*Work required*: Your response should be the listing below, repeated exactly and in full.

★ ★ ★

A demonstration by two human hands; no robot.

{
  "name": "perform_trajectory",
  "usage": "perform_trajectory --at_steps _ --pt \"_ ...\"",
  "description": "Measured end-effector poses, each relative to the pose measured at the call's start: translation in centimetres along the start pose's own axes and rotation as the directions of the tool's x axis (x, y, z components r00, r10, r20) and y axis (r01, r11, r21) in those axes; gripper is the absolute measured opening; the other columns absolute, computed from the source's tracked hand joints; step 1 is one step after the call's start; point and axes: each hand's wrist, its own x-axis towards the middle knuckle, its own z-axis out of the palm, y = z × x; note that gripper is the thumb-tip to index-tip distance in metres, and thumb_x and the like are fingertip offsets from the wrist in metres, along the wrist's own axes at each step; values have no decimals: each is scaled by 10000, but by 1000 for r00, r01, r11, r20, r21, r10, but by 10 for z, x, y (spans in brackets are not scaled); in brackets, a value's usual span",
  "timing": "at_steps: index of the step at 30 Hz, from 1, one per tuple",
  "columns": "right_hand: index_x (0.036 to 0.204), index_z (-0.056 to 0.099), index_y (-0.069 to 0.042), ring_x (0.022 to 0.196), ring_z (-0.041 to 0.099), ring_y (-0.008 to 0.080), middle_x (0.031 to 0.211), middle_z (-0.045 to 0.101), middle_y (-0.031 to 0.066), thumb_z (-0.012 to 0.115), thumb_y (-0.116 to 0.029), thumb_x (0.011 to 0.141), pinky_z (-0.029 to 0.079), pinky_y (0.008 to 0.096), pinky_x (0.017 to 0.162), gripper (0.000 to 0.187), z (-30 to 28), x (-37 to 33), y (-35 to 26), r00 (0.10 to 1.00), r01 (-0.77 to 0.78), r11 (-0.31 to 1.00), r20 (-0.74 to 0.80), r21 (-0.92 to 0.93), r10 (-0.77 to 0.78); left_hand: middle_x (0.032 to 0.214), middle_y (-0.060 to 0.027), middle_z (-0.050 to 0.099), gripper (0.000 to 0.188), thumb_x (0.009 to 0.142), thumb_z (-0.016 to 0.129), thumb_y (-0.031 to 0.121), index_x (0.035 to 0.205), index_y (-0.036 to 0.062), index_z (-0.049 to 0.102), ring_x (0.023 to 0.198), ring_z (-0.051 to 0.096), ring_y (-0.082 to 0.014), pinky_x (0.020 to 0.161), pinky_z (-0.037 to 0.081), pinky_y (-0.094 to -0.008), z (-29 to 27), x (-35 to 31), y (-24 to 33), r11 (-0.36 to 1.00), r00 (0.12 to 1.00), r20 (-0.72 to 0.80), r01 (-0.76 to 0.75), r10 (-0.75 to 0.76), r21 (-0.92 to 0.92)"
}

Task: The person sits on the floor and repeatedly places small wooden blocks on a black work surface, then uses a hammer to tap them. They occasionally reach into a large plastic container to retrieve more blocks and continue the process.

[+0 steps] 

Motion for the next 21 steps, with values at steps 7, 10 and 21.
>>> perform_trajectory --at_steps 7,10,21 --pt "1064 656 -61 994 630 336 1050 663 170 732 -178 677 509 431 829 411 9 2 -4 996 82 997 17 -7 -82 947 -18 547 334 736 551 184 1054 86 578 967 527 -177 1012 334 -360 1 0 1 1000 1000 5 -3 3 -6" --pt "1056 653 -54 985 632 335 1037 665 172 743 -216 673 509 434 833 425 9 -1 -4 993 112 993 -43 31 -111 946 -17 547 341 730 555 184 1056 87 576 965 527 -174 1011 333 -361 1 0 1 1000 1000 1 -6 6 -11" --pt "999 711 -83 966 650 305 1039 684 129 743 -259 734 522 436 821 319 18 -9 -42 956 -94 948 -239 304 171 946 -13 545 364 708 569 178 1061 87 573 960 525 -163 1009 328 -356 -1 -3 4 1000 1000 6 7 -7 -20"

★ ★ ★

*Solved exercise*:
A demonstration by two human hands; no robot.

{
  "name": "perform_trajectory",
  "usage": "perform_trajectory --at_steps _ --pt \"_ ...\"",
  "description": "Measured end-effector poses, each relative to the pose measured at the call's start: translation in centimetres along the start pose's own axes and rotation as the directions of the tool's x axis (x, y, z components r00, r10, r20) and y axis (r01, r11, r21) in those axes; gripper is the absolute measured opening; the other columns absolute, computed from the source's tracked hand joints; step 1 is one step after the call's start; point and axes: each hand's wrist, its own x-axis towards the middle knuckle, its own z-axis out of the palm, y = z × x; note that gripper is the thumb-tip to index-tip distance in metres, and thumb_x and the like are fingertip offsets from the wrist in metres, along the wrist's own axes at each step; values have no decimals: each is scaled by 10000, but by 1000 for r00, r01, r11, r20, r21, r10, but by 10 for z, x, y (spans in brackets are not scaled); in brackets, a value's usual span",
  "timing": "at_steps: index of the step at 30 Hz, from 1, one per tuple",
  "columns": "right_hand: index_x (0.036 to 0.204), index_z (-0.056 to 0.099), index_y (-0.069 to 0.042), ring_x (0.022 to 0.196), ring_z (-0.041 to 0.099), ring_y (-0.008 to 0.080), middle_x (0.031 to 0.211), middle_z (-0.045 to 0.101), middle_y (-0.031 to 0.066), thumb_z (-0.012 to 0.115), thumb_y (-0.116 to 0.029), thumb_x (0.011 to 0.141), pinky_z (-0.029 to 0.079), pinky_y (0.008 to 0.096), pinky_x (0.017 to 0.162), gripper (0.000 to 0.187), z (-30 to 28), x (-37 to 33), y (-35 to 26), r00 (0.10 to 1.00), r01 (-0.77 to 0.78), r11 (-0.31 to 1.00), r20 (-0.74 to 0.80), r21 (-0.92 to 0.93), r10 (-0.77 to 0.78); left_hand: middle_x (0.032 to 0.214), middle_y (-0.060 to 0.027), middle_z (-0.050 to 0.099), gripper (0.000 to 0.188), thumb_x (0.009 to 0.142), thumb_z (-0.016 to 0.129), thumb_y (-0.031 to 0.121), index_x (0.035 to 0.205), index_y (-0.036 to 0.062), index_z (-0.049 to 0.102), ring_x (0.023 to 0.198), ring_z (-0.051 to 0.096), ring_y (-0.082 to 0.014), pinky_x (0.020 to 0.161), pinky_z (-0.037 to 0.081), pinky_y (-0.094 to -0.008), z (-29 to 27), x (-35 to 31), y (-24 to 33), r11 (-0.36 to 1.00), r00 (0.12 to 1.00), r20 (-0.72 to 0.80), r01 (-0.76 to 0.75), r10 (-0.75 to 0.76), r21 (-0.92 to 0.92)"
}

Task: The person sits on the floor and repeatedly places small wooden blocks on a black work surface, then uses a hammer to tap them. They occasionally reach into a large plastic container to retrieve more blocks and continue the process.

[+0 steps] 

Motion for the next 21 steps, with values at steps 7, 10 and 21.
>>> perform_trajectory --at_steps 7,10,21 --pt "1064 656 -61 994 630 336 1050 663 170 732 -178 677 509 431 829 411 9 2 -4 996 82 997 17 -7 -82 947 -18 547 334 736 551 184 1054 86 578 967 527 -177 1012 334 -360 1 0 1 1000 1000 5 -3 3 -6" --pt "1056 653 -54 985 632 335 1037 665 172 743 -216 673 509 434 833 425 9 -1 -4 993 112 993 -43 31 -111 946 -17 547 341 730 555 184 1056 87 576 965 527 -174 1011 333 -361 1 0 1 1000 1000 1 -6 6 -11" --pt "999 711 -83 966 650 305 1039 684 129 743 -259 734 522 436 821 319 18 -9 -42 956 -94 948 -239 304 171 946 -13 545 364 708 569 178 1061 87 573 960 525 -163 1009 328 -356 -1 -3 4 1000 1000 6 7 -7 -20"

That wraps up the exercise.